Vail talked more about how they can and do lead to arrests for impaired driving or other criminal activities.

“I would say some folks consider like having a tail light out or not having a front license plate could be a pretext stop.” he said. “That doesn’t necessarily mean that people know that the individual that’s operating the vehicle is doing something criminal. It’s just often times when you stop vehicles for those violations, it can go into a further criminal offense. … If you are stopping for violations you could find DUIs that way.”

He added that unfortunately many police departments such as up in Burlington are understaffed which means officers don’t have much time to do many non-moving violation stops because they are stretched thin on bigger crimes. He added it can still be worth it to make those stops.

“Folks that are involved in criminal behavior have to get from point A to point B, generally speaking they are within a motor vehicle most of the time,” he added.
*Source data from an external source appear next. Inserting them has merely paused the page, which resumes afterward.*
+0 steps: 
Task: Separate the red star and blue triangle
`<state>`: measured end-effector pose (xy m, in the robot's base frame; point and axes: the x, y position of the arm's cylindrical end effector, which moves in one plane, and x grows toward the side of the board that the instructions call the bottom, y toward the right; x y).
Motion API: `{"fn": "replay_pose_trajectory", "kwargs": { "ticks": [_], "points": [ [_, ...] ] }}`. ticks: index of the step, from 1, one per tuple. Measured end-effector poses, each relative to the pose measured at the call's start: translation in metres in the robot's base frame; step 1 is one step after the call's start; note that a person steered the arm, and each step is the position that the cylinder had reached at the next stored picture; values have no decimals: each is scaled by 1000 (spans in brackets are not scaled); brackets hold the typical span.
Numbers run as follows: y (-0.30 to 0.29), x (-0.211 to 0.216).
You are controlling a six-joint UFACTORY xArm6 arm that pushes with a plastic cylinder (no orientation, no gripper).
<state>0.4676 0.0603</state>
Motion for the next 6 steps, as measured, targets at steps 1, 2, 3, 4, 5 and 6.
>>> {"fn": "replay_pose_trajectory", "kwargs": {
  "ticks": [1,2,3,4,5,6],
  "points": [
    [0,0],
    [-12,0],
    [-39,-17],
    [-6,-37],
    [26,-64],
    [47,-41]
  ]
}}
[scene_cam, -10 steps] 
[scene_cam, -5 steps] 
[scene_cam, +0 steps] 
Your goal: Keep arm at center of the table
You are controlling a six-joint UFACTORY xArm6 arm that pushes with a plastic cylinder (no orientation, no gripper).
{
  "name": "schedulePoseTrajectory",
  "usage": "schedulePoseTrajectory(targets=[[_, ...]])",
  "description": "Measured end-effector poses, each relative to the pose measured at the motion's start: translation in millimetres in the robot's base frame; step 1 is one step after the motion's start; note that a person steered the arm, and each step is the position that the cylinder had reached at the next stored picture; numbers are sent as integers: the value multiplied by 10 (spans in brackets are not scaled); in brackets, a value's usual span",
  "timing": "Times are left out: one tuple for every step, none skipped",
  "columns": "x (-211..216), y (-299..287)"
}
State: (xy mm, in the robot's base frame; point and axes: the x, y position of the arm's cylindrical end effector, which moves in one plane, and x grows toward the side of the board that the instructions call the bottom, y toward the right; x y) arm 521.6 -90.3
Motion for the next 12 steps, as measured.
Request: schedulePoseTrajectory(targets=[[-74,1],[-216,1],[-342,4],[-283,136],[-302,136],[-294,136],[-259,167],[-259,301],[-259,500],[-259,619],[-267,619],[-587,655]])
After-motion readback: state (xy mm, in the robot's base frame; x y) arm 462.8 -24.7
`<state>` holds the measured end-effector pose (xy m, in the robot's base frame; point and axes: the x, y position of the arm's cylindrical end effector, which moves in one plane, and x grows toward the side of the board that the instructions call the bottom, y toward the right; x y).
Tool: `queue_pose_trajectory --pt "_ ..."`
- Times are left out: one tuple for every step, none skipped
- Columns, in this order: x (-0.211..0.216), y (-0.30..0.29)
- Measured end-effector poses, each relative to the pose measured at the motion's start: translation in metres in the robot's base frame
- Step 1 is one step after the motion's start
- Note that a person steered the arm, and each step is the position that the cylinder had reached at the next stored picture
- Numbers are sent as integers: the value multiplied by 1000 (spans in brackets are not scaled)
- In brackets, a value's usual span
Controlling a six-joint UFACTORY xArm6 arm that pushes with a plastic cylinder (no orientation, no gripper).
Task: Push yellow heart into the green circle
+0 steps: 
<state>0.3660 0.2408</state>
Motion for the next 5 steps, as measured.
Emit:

On the radio show, Wright noted that recently there was a non-moving violation and pull over up in Newport that resulted in the driver being found with guns and apparently, he told police that he was “looking to shoot someone”. The Caledonia Record covered the incident.

Riggins said that in all non-moving violation stops account for about 4-in-10 of the drunk or drugged drivers that they catch.

“We know that if we were to eliminate non-public safety stops … if we were to eliminate that from our repertoire, we would miss 40% of impaired drivers,” Riggins said.

Vail said when it comes to local police those numbers might be different. He added that state police spend a lot of time on highway patrol.

Riggins noted that when an impaired driver doesn’t get pulled over for a a non-moving violation, that means the next thing that can happen is worse.

“One of the things that we’re looking at for next year is to study that impact of what happens in Burlington if the officers there, time not withstanding, don’t make stops for a non-moving violations. And our concern is that leads to a ripple in the surrounding areas and the troopers are now responding to what is an impaired driving crash.”